Lunch with Marjorie: Becoming an American

I learned how to spell and pronounce Sonephet Vongprasearth’s name opening a bank account for my daughter, because it’s the bank with both Rockford and Decatur branches. Sonephet is from Laos, but she grew up in the Midwest, and has lived here almost 25 years.

My first question: “Is there a Laotian restaurant in Rockford?” She affirmed.

And always important: “Do you eat there?”

“Yeah, uh-huh. They’re family-owned.”

She chose Thai for our lunch. It was close to the bank. But, the Riverside restaurant was closed Saturdays, so we walked to my new standby, Halsa.

“Do you eat Asian at home?”

“Not every day—but whenever I can.”

She likes fried noodles.

“Is Laotian food mostly stir-fry?”

“Yes, and soup.”

“Are you into organic food?” I asked.

“I know what it is, but I don’t know—what is organic?”

I educated this petite, young woman, who can probably eat fried foods with no repercussions. Life isn’t fair. She gets the beautiful skin, beautiful hair, and the propensity to thinness.

She ordered a roasted chicken sandwich with American cheese.

“Do you relate to women always thinking about weight?”

“I don’t really have that problem. In Laos, they’re really active—they have to be. They walk all the time because they’re poor. They don’t have cars. You’re lucky if you have a bicycle.”

“You’re naturally thin. How tall are you?”

“I’m 5 feet. I’m short,” she giggles.

Sonephet likes Laotian barbeques—chicken and ribs, but with “oyster sauce, fish sauce, MSG, and Hoi Sin sauce.”
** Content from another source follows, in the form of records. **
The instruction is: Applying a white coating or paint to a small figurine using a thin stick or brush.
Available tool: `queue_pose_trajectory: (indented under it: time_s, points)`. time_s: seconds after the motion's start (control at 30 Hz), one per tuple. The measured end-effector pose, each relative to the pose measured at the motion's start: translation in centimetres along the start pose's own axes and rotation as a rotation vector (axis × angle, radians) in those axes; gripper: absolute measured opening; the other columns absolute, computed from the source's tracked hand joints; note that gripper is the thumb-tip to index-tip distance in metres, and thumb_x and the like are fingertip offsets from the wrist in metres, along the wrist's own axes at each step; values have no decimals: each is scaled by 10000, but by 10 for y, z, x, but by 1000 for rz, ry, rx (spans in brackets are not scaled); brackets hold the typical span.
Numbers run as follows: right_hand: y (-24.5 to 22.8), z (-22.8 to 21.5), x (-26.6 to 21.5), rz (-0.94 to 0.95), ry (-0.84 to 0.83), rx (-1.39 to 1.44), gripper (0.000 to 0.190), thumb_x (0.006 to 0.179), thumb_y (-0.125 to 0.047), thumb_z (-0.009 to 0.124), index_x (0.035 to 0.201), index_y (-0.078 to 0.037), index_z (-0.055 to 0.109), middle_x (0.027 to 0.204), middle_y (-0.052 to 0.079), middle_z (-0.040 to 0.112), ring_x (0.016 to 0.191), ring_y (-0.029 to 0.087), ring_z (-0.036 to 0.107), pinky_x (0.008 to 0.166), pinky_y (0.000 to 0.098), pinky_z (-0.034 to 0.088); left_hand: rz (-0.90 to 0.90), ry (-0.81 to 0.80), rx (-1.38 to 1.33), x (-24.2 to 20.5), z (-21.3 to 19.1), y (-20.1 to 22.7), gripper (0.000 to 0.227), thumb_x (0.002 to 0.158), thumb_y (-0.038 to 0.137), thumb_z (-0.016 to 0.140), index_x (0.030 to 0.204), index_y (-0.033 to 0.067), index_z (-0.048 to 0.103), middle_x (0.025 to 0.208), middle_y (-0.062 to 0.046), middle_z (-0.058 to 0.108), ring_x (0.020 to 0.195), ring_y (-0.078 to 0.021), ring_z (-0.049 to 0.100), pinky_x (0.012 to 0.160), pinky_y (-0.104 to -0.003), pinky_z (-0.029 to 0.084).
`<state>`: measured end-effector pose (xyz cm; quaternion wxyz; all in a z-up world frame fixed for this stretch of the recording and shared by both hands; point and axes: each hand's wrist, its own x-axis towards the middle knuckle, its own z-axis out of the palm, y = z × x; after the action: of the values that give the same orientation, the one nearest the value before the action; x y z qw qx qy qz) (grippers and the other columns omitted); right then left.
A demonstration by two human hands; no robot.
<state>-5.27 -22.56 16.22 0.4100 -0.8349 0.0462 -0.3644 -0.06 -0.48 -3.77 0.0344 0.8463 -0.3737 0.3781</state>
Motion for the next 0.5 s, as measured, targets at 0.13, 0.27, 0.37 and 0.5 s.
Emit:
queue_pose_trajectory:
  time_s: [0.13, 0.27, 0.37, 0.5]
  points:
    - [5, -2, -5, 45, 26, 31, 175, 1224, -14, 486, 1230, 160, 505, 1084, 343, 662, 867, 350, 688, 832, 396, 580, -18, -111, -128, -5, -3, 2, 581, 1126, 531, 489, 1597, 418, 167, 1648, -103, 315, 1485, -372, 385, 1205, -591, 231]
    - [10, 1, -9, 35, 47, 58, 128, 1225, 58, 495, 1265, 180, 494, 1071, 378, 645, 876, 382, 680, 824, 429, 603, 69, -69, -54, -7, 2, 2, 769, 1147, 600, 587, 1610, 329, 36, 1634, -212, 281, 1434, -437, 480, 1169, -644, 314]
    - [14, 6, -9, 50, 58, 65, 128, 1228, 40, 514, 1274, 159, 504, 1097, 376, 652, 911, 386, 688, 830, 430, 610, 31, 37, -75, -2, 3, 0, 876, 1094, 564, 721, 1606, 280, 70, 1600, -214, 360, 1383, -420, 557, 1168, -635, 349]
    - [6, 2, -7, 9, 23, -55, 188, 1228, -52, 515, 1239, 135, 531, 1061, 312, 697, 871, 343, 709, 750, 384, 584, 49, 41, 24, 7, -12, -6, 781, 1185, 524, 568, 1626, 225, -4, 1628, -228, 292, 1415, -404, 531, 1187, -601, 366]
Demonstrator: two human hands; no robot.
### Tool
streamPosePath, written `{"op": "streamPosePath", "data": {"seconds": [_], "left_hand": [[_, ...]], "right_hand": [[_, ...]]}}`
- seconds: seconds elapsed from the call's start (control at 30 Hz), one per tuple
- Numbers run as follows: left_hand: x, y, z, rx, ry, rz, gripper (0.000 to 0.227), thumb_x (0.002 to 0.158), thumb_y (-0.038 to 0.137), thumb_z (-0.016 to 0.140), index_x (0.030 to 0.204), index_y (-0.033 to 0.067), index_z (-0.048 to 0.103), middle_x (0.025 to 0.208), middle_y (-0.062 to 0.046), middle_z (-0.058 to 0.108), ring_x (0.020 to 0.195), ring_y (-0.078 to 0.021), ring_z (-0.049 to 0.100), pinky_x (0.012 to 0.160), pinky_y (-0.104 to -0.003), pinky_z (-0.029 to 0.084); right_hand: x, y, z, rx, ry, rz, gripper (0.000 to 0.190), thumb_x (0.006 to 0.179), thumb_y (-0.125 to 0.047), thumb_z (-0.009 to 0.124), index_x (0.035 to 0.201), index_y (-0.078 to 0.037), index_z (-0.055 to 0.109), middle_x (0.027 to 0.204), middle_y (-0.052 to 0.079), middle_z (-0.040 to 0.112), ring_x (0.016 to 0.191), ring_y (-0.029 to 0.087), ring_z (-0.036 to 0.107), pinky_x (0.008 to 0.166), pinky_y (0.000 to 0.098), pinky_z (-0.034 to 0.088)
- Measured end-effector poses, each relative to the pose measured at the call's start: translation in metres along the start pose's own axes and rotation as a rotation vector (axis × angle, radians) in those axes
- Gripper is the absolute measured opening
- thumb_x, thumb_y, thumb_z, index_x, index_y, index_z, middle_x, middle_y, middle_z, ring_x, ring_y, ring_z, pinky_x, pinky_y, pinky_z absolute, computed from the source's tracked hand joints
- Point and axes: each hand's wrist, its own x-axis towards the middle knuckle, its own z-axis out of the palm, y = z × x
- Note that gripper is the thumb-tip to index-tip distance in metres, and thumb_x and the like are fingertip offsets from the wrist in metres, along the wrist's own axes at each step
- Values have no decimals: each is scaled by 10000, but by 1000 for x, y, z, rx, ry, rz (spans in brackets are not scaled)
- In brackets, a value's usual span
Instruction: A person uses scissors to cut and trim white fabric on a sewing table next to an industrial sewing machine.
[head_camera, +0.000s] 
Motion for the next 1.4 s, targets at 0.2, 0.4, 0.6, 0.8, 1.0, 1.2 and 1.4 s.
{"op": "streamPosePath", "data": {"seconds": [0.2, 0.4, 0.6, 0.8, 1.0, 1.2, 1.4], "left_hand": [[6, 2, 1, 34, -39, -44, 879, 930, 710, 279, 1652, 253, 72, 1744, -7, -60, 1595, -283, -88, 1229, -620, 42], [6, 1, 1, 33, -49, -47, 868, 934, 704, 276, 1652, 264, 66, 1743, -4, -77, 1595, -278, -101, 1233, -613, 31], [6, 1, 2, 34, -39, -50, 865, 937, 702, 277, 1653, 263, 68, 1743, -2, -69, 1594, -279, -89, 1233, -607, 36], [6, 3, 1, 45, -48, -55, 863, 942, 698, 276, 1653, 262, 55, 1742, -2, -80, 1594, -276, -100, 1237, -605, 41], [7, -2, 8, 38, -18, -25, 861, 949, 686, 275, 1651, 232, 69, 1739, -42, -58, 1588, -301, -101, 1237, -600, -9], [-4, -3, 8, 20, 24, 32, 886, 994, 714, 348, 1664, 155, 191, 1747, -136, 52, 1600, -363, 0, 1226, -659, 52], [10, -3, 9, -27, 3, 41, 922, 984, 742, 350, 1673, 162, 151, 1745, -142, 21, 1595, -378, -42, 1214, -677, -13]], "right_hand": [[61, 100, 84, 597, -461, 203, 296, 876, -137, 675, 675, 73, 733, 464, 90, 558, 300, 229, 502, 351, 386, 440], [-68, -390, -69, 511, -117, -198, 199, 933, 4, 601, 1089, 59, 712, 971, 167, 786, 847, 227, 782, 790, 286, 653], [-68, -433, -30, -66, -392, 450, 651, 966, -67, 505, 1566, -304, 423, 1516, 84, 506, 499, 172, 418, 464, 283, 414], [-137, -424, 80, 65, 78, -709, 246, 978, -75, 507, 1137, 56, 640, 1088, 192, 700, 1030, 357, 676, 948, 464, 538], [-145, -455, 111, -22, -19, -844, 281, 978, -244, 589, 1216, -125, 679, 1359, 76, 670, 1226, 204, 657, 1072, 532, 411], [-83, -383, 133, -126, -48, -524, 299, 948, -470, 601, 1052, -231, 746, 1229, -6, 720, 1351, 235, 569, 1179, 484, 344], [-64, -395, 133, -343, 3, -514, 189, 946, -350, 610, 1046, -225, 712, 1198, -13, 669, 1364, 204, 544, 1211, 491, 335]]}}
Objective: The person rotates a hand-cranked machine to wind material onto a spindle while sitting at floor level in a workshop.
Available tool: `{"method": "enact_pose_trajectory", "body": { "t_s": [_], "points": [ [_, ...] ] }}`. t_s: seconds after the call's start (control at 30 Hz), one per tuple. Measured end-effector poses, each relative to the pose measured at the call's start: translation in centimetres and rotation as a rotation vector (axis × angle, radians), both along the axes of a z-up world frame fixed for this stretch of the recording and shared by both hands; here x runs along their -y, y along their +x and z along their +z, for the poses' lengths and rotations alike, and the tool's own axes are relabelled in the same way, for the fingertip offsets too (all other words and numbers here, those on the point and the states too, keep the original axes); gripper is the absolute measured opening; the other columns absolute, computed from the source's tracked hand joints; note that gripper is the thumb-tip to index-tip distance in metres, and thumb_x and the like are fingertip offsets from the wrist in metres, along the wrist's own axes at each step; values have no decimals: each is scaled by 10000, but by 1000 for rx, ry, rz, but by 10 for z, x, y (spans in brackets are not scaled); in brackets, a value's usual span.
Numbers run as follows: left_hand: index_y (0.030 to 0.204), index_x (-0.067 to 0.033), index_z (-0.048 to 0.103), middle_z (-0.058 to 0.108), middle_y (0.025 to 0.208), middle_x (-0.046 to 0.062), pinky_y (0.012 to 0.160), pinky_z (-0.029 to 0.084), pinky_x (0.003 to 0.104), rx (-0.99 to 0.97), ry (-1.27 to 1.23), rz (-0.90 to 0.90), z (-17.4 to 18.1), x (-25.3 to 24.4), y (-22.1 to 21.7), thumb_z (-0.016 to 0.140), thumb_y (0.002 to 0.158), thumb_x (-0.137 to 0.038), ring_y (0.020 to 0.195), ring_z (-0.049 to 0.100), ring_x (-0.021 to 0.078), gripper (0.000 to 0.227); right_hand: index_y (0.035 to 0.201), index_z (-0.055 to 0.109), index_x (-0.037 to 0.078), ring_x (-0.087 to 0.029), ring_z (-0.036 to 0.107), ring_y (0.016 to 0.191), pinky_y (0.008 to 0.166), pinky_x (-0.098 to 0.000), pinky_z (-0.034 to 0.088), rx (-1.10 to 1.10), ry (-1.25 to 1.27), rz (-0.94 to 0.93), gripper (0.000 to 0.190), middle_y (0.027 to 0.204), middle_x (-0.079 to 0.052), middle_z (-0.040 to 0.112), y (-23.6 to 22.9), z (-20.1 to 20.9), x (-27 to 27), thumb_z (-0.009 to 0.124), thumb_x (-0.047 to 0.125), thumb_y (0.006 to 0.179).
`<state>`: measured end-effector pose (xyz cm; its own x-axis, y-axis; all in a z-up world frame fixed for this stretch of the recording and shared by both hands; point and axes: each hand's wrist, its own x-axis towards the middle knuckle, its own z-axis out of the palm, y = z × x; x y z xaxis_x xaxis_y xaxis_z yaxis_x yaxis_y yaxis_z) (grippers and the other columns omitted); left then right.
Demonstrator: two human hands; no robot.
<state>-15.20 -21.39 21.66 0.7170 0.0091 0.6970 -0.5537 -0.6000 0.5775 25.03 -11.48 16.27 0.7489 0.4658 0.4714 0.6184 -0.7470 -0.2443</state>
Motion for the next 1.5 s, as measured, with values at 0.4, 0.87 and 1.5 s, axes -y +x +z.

“Do you remember coming to America?”

“We started on a boat—then flew here on an airplane.”

“Were you refugees?”

“The whole thing started because we had to escape from the Communists. My dad was a mayor in Laos—of a city. He didn’t like what they were telling him to do, so he left, and didn’t tell anybody. My mom didn’t know. The Communists came to our house and asked, ‘Where is your husband?’ I was probably 4 or 5 then. He escaped, and finally my mom got into contact with him. (We) somehow met in Thailand—across the water. My father had a friend—maybe his best friend…we had to kind of escape, too, so that the Communist people wouldn’t know where we were going. We crossed in the middle of the night, probably about an hour. It wasn’t too far. We got on a boat, and my mom’s friends made us kind of jump, almost half way, because they didn’t want to get caught also. My mom begged them, ‘Please, I’ll swim, and the two boys will swim, but the three girls, you have to get them to shore.’” Others were there, too. “They had to jump. My mom, this is a really good story,” she interjected, “my mom had to actually save a pregnant woman, ‘cause she was jumping and drowning, so my mom got her and brought her back.”

“Scary stuff,” I said.

“Oh yeah,” she said, congenially

“People would kill you?”

“Oh yeah. You had no choice. Either you do it, or you die.”

We drew a map of Southeast Asia on our napkins.

“(My father) was working with an American when he was a mayor. You weren’t allowed to associate with any…if you’re Communist, you’re Communist. I don’t know what happened, but he felt endangered. We landed in California and then went to Brookfield, Wis. Our sponsors were a group of nuns (who) took us in and had a huge mansion—a convent.”

We paused. Our sandwiches arrived.

“It tastes pretty good,” she said, surprised.

I wanted more on the nuns as sponsors.

“Were you Catholic?”

“I was going to (be). I went to a private Catholic school until high school. But (at) baptizing time, I asked (the nun). She said, ‘No.’ She was a nun and she’s telling me no, you need to find your way. You need to know what you’re going to do in life.”

“And now?” I asked.

“I believe that there is one God, a universal God. The difference is the language barrier. It’s how everyone explains it. I go to a (Buddhist) temple, but only to special events. People have to follow all those rules. I don’t think it’s necessary.”

She paused.

“Americans take a lot of things (for granted). I went back to Laos in 1996. There’s so much going on. I’m very fortunate—from my parents…for them bringing me here, letting me learn the American culture, and my own. I feel very lucky. We have both lives. We go back to Laos and see this whole different culture. Then coming back to America…it’s just like, wow!”

Marjorie Stradinger is a free-lance writer residing in Roscoe. She has covered food, drama, entertainment, health, and business for publications in California and Illinois for the past 25 years.